WHAT THE TASK ASKS:
Start at the first line of the material. Repeat each line exactly through the one containing "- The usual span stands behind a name", then stop.

BEGIN

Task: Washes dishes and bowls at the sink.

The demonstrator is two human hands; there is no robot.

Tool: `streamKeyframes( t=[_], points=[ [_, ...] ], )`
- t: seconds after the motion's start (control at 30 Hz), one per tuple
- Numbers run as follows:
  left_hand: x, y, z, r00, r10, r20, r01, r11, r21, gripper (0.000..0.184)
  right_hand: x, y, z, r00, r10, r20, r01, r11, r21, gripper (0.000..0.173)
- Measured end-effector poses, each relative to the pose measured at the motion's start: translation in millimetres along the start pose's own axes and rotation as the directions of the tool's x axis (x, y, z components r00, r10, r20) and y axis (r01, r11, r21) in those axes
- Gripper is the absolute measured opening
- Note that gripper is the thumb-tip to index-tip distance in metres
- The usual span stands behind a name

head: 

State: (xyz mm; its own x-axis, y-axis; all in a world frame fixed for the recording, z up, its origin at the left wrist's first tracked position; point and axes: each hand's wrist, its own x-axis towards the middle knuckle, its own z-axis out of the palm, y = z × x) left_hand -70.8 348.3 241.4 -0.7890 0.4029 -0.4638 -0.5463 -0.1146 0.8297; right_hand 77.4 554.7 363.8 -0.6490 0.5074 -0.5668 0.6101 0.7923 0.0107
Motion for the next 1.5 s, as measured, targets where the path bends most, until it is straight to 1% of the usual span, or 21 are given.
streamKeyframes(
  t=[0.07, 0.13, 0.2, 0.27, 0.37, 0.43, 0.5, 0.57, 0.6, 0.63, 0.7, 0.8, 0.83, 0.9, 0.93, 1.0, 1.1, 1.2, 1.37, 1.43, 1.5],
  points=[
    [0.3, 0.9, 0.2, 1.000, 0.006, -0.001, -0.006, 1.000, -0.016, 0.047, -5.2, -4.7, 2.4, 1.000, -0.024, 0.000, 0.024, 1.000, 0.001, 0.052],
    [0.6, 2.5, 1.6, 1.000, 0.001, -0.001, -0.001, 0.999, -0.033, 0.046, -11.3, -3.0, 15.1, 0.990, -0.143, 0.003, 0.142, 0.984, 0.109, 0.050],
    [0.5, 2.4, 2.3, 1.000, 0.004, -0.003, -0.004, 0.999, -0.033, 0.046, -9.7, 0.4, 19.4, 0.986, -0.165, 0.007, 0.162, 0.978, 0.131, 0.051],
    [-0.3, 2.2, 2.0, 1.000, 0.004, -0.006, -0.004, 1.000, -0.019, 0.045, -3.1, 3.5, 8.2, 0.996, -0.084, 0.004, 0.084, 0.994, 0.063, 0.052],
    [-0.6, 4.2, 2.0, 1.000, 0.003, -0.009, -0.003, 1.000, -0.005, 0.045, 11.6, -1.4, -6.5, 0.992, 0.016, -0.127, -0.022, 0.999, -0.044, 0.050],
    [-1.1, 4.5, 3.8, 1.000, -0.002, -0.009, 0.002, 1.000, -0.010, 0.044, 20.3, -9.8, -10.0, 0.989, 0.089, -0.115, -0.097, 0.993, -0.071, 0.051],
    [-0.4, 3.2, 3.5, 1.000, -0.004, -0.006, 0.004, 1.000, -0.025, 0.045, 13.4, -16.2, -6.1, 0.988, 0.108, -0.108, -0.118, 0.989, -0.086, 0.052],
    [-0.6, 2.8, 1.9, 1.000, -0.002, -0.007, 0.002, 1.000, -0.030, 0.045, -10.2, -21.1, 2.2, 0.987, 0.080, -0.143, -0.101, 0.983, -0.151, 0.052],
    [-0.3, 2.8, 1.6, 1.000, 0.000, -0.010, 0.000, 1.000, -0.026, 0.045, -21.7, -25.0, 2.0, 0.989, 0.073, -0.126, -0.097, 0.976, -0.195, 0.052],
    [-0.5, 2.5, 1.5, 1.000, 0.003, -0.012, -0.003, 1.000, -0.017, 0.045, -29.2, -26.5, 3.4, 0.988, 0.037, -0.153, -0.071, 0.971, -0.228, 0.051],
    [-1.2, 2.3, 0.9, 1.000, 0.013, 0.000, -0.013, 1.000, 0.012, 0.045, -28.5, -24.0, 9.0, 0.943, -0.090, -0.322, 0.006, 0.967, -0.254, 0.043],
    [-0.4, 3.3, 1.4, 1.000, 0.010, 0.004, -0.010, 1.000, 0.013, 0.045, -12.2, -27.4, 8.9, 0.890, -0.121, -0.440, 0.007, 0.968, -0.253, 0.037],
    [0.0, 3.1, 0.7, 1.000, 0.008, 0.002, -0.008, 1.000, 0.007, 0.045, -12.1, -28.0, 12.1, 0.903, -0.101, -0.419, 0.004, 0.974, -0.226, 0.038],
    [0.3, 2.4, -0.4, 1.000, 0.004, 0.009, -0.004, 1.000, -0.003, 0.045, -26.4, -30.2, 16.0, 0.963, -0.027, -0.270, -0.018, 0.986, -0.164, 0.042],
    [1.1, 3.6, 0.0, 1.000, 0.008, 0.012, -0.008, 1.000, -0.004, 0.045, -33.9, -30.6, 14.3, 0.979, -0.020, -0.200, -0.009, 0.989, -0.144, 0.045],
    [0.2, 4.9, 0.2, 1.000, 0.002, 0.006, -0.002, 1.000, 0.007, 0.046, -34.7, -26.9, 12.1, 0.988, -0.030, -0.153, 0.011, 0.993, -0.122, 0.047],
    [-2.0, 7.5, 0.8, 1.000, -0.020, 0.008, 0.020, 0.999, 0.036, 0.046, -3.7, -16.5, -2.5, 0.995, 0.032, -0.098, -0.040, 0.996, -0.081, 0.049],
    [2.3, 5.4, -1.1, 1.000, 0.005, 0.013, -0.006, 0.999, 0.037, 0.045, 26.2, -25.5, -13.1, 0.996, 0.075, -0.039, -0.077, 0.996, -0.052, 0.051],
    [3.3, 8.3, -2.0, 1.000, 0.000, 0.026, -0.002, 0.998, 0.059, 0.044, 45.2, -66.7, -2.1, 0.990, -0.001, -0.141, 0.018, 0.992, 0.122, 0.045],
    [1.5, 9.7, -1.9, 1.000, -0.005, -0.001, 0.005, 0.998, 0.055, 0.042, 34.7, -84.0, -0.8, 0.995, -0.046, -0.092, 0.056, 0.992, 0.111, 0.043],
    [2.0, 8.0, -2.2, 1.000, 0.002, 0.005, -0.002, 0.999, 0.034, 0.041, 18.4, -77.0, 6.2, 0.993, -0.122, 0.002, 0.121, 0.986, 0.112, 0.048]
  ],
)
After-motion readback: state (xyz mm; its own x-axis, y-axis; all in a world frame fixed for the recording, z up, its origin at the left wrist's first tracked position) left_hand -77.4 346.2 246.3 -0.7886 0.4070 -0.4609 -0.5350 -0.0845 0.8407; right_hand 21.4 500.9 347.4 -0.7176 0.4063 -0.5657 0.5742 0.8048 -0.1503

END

RESPONSE BELOW:
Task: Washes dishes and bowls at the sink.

The demonstrator is two human hands; there is no robot.

Tool: `streamKeyframes( t=[_], points=[ [_, ...] ], )`
- t: seconds after the motion's start (control at 30 Hz), one per tuple
- Numbers run as follows:
  left_hand: x, y, z, r00, r10, r20, r01, r11, r21, gripper (0.000..0.184)
  right_hand: x, y, z, r00, r10, r20, r01, r11, r21, gripper (0.000..0.173)
- Measured end-effector poses, each relative to the pose measured at the motion's start: translation in millimetres along the start pose's own axes and rotation as the directions of the tool's x axis (x, y, z components r00, r10, r20) and y axis (r01, r11, r21) in those axes
- Gripper is the absolute measured opening
- Note that gripper is the thumb-tip to index-tip distance in metres
- The usual span stands behind a name

The output is done.